» **PROBLEM DESCRIPTION**
Every line of the data below that holds the string "stays" needs to be reported.

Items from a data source
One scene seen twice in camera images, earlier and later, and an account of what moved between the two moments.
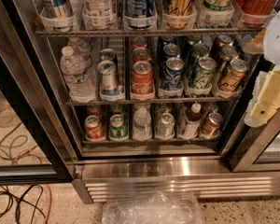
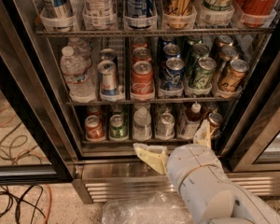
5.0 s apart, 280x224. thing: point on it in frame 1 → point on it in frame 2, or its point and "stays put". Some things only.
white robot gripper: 278,41 → 189,160
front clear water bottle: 77,76 stays put
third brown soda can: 225,40 stays put
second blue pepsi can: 172,50 stays put
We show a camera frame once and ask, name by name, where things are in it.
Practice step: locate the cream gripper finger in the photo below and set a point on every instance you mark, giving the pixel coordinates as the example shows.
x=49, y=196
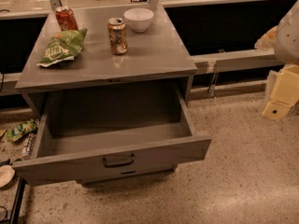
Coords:
x=282, y=92

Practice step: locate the orange gold soda can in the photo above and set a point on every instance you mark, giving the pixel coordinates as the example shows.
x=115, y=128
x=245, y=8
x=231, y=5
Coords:
x=117, y=35

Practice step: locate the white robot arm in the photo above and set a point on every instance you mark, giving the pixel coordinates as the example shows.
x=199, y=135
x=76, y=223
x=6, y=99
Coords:
x=283, y=39

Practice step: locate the open grey top drawer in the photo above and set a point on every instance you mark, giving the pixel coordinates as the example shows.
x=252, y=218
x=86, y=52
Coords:
x=80, y=127

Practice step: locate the red soda can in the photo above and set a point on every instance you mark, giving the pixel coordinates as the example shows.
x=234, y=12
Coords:
x=66, y=18

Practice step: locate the grey metal cabinet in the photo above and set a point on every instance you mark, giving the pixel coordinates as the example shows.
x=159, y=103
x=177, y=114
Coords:
x=155, y=54

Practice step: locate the white ceramic bowl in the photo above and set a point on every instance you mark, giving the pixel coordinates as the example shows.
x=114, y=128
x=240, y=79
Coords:
x=138, y=19

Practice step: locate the green chip bag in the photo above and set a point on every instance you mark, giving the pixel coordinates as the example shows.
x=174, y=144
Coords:
x=63, y=46

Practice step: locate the white packet on floor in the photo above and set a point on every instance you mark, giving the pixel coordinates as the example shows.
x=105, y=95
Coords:
x=28, y=146

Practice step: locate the green snack bag on floor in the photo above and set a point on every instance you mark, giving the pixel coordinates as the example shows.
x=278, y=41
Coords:
x=21, y=130

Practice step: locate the beige plate on floor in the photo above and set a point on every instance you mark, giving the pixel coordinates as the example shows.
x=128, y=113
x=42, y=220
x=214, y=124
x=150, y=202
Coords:
x=6, y=175

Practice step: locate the black drawer handle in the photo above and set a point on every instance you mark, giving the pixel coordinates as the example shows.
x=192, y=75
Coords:
x=118, y=161

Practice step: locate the black stand frame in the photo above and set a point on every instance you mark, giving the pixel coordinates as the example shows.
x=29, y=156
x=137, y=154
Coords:
x=12, y=217

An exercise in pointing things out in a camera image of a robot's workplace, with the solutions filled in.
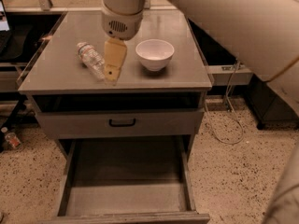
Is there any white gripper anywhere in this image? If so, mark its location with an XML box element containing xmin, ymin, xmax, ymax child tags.
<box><xmin>102</xmin><ymin>5</ymin><xmax>143</xmax><ymax>84</ymax></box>

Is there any clear plastic water bottle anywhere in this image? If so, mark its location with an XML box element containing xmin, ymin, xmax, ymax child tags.
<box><xmin>77</xmin><ymin>42</ymin><xmax>105</xmax><ymax>80</ymax></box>

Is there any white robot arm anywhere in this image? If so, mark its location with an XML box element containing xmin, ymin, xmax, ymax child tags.
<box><xmin>102</xmin><ymin>0</ymin><xmax>299</xmax><ymax>113</ymax></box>

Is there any grey drawer cabinet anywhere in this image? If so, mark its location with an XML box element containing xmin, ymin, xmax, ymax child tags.
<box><xmin>20</xmin><ymin>10</ymin><xmax>212</xmax><ymax>151</ymax></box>

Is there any open grey middle drawer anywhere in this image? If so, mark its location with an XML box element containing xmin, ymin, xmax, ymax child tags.
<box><xmin>38</xmin><ymin>136</ymin><xmax>210</xmax><ymax>224</ymax></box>

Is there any small bottle on floor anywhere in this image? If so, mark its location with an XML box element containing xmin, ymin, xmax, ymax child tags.
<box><xmin>1</xmin><ymin>127</ymin><xmax>21</xmax><ymax>149</ymax></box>

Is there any white ceramic bowl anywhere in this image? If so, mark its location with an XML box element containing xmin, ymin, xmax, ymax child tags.
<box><xmin>135</xmin><ymin>39</ymin><xmax>175</xmax><ymax>72</ymax></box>

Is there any laptop computer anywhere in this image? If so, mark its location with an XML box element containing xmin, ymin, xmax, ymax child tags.
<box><xmin>0</xmin><ymin>0</ymin><xmax>12</xmax><ymax>54</ymax></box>

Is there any black drawer handle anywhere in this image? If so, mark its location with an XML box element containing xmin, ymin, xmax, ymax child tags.
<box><xmin>108</xmin><ymin>119</ymin><xmax>136</xmax><ymax>128</ymax></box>

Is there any white cable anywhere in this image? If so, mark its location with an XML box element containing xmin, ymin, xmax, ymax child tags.
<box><xmin>204</xmin><ymin>59</ymin><xmax>246</xmax><ymax>146</ymax></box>

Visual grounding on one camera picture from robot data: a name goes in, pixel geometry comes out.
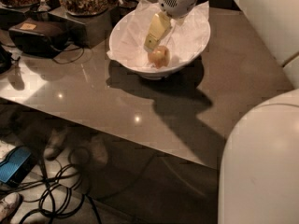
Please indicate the grey metal stand box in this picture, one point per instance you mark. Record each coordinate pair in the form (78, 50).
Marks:
(85, 31)

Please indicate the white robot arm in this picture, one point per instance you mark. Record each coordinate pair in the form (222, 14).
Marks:
(259, 177)

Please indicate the blue foot pedal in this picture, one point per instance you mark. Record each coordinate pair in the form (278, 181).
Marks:
(16, 166)

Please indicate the white shoe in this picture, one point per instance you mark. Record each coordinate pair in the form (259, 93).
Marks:
(9, 204)

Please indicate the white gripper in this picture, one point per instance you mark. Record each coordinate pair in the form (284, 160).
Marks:
(177, 3)

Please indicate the metal serving scoop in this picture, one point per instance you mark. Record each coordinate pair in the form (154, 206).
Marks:
(43, 6)

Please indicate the black VR headset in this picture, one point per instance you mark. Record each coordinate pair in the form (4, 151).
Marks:
(39, 38)

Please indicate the dark cup with spoon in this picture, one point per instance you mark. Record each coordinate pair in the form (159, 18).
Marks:
(124, 3)

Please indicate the white paper liner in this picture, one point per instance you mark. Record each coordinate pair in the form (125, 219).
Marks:
(134, 38)

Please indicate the yellow-red apple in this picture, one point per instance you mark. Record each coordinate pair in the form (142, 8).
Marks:
(159, 57)

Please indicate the white bowl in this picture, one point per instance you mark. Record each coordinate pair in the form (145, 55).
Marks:
(162, 71)

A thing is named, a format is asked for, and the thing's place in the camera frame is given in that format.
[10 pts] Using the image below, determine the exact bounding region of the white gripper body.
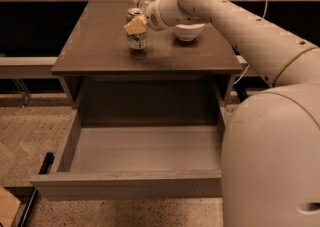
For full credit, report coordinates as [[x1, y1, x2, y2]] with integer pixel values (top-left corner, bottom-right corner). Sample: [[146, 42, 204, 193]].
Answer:
[[145, 0, 178, 31]]

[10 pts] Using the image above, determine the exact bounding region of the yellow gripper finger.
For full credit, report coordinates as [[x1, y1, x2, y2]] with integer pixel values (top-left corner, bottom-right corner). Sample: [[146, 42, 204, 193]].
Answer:
[[124, 15, 148, 35]]

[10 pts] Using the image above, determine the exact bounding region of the silver green 7up can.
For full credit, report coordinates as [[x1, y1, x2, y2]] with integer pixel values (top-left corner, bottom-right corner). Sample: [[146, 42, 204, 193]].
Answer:
[[126, 8, 147, 50]]

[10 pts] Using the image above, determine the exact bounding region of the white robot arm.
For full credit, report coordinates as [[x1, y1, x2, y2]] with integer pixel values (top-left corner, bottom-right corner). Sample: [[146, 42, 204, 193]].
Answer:
[[134, 0, 320, 227]]

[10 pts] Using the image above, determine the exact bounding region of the grey cabinet with counter top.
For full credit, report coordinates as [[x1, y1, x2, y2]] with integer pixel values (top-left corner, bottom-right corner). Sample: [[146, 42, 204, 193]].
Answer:
[[52, 0, 240, 126]]

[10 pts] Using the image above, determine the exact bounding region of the open grey top drawer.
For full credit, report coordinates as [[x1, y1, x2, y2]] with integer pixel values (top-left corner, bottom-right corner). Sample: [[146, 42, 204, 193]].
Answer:
[[31, 99, 227, 200]]

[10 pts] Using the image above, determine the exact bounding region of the clear plastic water bottle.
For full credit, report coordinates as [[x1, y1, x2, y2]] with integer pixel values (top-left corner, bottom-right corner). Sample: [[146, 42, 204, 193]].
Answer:
[[134, 0, 151, 13]]

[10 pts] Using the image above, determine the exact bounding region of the white ceramic bowl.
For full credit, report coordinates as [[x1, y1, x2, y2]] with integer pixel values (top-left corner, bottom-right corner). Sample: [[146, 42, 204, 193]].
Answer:
[[174, 24, 204, 41]]

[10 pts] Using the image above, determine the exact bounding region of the cardboard piece on floor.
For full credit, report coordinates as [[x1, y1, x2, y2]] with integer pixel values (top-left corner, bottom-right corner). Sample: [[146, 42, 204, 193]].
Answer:
[[0, 187, 21, 227]]

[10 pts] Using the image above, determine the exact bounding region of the white power cable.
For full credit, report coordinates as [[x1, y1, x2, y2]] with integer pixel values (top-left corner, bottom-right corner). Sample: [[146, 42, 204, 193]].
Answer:
[[232, 0, 269, 86]]

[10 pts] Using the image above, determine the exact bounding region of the black floor rail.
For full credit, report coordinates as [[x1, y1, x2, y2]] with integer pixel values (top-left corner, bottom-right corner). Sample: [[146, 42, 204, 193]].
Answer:
[[16, 152, 55, 227]]

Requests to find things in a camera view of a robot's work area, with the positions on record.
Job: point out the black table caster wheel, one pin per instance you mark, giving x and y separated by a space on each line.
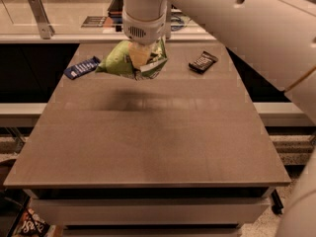
277 206

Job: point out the black snack bar wrapper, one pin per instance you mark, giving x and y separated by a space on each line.
203 63

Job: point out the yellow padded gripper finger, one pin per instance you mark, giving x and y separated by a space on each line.
139 53

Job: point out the open dark tray box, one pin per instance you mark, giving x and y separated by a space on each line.
115 8

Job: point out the green jalapeno chip bag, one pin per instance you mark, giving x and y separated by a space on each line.
118 62

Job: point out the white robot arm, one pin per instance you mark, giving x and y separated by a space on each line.
275 37

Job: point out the snack bag under table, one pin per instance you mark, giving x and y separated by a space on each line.
31 225

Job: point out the left metal glass bracket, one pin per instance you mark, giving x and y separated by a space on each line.
45 28

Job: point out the blue rxbar blueberry bar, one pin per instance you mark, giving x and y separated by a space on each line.
82 68

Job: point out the middle metal glass bracket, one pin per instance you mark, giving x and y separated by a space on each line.
168 20

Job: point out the metal glass bracket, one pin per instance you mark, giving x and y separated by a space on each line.
45 28
168 20

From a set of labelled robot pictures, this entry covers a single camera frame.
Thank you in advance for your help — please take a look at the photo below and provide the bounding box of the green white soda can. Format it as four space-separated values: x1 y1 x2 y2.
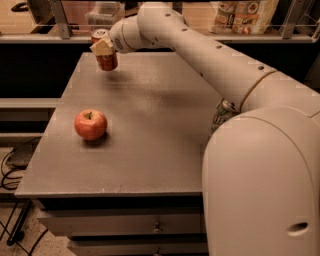
210 99 239 135

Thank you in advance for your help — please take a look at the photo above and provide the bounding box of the grey drawer cabinet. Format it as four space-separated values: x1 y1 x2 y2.
16 53 221 256

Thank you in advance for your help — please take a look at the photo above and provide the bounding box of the upper drawer knob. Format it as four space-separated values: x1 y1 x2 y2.
153 221 163 234

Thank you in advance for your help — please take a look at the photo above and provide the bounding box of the colourful snack bag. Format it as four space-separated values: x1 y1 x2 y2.
209 0 279 35

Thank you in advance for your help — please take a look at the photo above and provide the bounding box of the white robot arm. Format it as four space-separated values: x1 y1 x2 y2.
91 2 320 256

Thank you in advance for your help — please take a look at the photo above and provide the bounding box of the black metal stand leg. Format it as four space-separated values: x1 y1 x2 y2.
6 200 32 246

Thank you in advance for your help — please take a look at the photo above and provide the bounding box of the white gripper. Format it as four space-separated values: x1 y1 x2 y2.
90 19 138 56

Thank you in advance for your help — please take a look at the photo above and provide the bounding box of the drawer knob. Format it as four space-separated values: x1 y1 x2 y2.
153 221 163 234
153 247 162 256

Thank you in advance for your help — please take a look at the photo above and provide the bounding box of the red apple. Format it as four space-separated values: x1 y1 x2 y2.
74 109 108 141

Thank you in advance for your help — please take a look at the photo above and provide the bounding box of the lower drawer knob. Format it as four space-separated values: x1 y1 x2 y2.
153 247 162 256

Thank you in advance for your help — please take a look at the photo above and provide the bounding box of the red coke can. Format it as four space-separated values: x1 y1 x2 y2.
90 29 118 71

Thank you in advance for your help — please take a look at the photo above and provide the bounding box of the clear plastic container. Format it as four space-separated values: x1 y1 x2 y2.
85 1 125 30

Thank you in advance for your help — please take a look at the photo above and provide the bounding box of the grey metal railing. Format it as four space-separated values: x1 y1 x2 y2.
0 0 320 43

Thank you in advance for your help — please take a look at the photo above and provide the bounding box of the black power adapter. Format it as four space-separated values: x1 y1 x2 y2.
5 142 37 169

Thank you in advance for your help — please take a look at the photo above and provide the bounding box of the black cables left floor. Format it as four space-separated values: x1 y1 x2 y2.
0 137 49 256

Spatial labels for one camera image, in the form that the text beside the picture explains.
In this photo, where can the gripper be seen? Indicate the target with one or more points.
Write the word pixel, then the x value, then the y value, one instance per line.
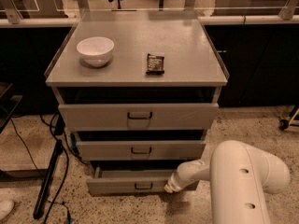
pixel 176 182

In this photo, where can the grey bottom drawer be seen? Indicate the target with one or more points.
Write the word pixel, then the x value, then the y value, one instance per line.
pixel 119 177

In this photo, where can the grey drawer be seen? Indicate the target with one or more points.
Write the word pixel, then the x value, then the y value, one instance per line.
pixel 140 145
pixel 119 177
pixel 121 109

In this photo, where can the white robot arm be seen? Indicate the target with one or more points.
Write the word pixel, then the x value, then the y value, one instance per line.
pixel 239 176

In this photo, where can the grey middle drawer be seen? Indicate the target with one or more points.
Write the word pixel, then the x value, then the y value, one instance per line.
pixel 140 145

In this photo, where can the grey drawer cabinet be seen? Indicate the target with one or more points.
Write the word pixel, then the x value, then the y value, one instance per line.
pixel 189 59

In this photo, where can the grey top drawer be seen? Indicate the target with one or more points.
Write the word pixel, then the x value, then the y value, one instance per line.
pixel 121 109

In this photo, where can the black power strip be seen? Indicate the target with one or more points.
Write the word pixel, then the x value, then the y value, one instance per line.
pixel 45 187

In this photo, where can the dark snack packet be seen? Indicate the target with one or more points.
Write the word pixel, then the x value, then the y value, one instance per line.
pixel 155 65

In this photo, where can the wheeled cart leg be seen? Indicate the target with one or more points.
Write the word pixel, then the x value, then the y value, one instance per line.
pixel 291 120

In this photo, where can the white ceramic bowl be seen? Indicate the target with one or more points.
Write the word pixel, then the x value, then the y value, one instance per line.
pixel 96 51

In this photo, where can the white shoe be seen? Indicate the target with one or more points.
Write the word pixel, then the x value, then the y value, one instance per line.
pixel 6 207

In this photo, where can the dark side table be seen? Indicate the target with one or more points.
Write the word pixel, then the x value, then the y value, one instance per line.
pixel 8 103

» **TASK RESPONSE**
5.0 s apart, 280x224. thing: point on it in frame 1 → point on it in frame 2, or its point and "stays put". Some things only.
front clear water bottle: 77,76 stays put
third brown soda can: 225,40 stays put
second blue pepsi can: 172,50 stays put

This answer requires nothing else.